Chi sostiene che la costruzione del Nord Stream 2 - il gasdotto che raddoppia la capacità di trasporto del gas russo direttamente alla Germania - non è per interesse economico ma per privare Kiev del transito, per Putin dice "una totale cretinata". Anche perché le infrastrutture del sistema ucraino, i tubi che corrono verso l'Europa, sono vetusti, il livello di deterioramento è calcolato all'80-85%, roba che finiscono per scoppiare" se viene immesso altro gas. "E comunque stiamo aumentando oggi, nonostante le nostre divergenze politiche ... quest'anno aumenteremo il volume di pompaggio del 10%, in eccesso rispetto ai nostri obblighi contrattuali. Almeno ti dicessero 'grazie', Invece no, sempre lì a imprecare contro di noi".

Il capo del Cremlino, che ha parlato in occasione della 'Settimana energetica a Mosca', ha aggiunto che per aggiungere gas al sistema ucraino, "dobbiamo portare questo sistema alla norma. Questo riguarda noi e i consumatori in Europa. Questo vale anche per gli operatori ucraini. Questa è la prima cosa. In secondo luogo, dobbiamo capire quanto possiamo vendere. Questo è una domanda molto importante ", ha continuato il presidente, in evidente allusione ai contratti a lungo termine che venivano applicati anni fa, prima che l'Europa ottenesse di passare ai contratti 'spot', oggi uno degli elementi all'origine del balzo dei prezzi.

Putin, che ha beneficiato di altissimi prezzi energetici nel suo primo mandato, salvo poi soffrire le conseguenze del successivo crollo, ha sempre sostenuto che la Federazione russa preferisce andamenti dei prezzi prevedibili e bilanciati. Anche per quanto riguarda il petrolio, ha detto, "non cerchiamo di limitare la produzione in modo tale che i prezzi salgano alle stelle, come nel caso del mercato del gas, vogliamo che questo movimento sia fluido ed equilibrato". Secondo il presidente russo, il prezzo del barile può oggi arrivare oltre i 100 dollari. "Spero che quando i livelli di produzione saranno tornati a quelli pre-crisi, il formato Opec+ continuerà a lavorare e discuterà un'agenda verde".

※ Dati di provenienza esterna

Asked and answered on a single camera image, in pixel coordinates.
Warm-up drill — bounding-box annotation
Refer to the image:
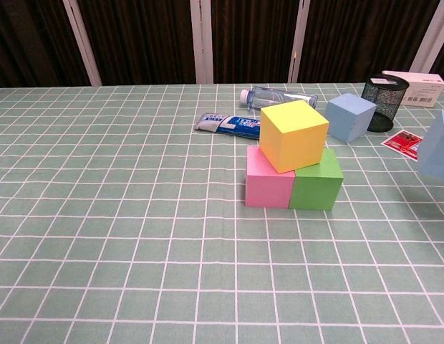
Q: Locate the pink foam cube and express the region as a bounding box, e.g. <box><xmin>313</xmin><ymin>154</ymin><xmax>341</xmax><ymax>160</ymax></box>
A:
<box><xmin>245</xmin><ymin>145</ymin><xmax>296</xmax><ymax>209</ymax></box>

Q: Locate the yellow foam cube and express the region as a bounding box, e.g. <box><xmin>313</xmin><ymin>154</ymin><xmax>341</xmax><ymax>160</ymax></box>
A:
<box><xmin>259</xmin><ymin>100</ymin><xmax>329</xmax><ymax>176</ymax></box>

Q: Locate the green foam cube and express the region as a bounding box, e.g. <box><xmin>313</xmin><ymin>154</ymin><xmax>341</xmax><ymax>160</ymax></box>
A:
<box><xmin>288</xmin><ymin>148</ymin><xmax>344</xmax><ymax>211</ymax></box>

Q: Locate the light blue foam cube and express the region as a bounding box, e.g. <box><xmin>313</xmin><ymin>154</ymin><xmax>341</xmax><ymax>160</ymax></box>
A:
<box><xmin>324</xmin><ymin>92</ymin><xmax>377</xmax><ymax>145</ymax></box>
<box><xmin>418</xmin><ymin>109</ymin><xmax>444</xmax><ymax>180</ymax></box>

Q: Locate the blue white toothpaste tube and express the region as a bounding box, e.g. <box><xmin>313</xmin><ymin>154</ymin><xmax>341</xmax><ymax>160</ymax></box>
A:
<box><xmin>194</xmin><ymin>113</ymin><xmax>262</xmax><ymax>140</ymax></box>

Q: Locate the clear plastic water bottle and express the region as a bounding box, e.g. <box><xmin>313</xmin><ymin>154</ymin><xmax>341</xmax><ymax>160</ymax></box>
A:
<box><xmin>239</xmin><ymin>85</ymin><xmax>319</xmax><ymax>110</ymax></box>

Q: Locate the green checkered tablecloth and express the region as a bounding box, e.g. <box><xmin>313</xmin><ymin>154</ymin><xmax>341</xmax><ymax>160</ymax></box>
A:
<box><xmin>0</xmin><ymin>82</ymin><xmax>444</xmax><ymax>344</ymax></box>

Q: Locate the black mesh pen holder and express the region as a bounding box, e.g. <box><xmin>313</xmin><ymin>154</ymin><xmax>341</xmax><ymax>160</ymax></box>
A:
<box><xmin>361</xmin><ymin>74</ymin><xmax>410</xmax><ymax>133</ymax></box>

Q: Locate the white cardboard box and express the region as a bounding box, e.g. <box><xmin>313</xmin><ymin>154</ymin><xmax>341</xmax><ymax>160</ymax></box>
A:
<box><xmin>382</xmin><ymin>70</ymin><xmax>444</xmax><ymax>108</ymax></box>

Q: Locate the white frame post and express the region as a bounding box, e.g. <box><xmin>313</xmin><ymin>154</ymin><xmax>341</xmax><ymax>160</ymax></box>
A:
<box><xmin>288</xmin><ymin>0</ymin><xmax>311</xmax><ymax>84</ymax></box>
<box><xmin>410</xmin><ymin>0</ymin><xmax>444</xmax><ymax>72</ymax></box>
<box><xmin>190</xmin><ymin>0</ymin><xmax>214</xmax><ymax>84</ymax></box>
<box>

Putin sembra essersi convinto di recente che la Russia deve partecipare alla 'svolta green' e oggi ha definito la scelta di alcuni Paesi di rinunciare all'energia atomica "insensata", tanto più se poi viene prodotta "dall'altra parte della staccionata". In ogni caso il capo del Cremlino parteciperà alla Cop26 di Glasgow: non ho deciso ancora se andrò sul posto o non andrò, a causa della pandemia. Ma senza dubbio parteciperò alla conferenza".